- Material provided -
★ ★ ★ ★ ★ ★ ★
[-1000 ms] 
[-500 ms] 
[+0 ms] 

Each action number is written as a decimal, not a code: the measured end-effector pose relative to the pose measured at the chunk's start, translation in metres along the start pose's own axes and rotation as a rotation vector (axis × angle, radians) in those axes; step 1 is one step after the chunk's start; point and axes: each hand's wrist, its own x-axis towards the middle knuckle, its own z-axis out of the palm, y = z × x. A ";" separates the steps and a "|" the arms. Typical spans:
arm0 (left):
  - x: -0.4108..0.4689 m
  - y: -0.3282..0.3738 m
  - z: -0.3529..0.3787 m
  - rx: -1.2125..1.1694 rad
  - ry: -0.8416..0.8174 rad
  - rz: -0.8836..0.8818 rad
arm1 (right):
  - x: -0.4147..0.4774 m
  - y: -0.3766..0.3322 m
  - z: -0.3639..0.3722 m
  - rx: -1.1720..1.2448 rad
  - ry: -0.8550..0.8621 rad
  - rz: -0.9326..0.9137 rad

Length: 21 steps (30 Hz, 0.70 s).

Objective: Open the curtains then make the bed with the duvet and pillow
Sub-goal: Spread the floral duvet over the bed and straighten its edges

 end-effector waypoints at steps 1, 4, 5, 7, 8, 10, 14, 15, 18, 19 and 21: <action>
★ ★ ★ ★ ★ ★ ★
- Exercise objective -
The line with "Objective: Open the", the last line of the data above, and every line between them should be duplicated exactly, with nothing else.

- Exercise answer -
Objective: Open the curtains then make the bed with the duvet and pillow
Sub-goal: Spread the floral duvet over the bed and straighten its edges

 end-effector waypoints at steps 1, 4, 5, 7, 8, 10, 14, 15, 18, 19 and 21: <action>

Work on the exercise is finished.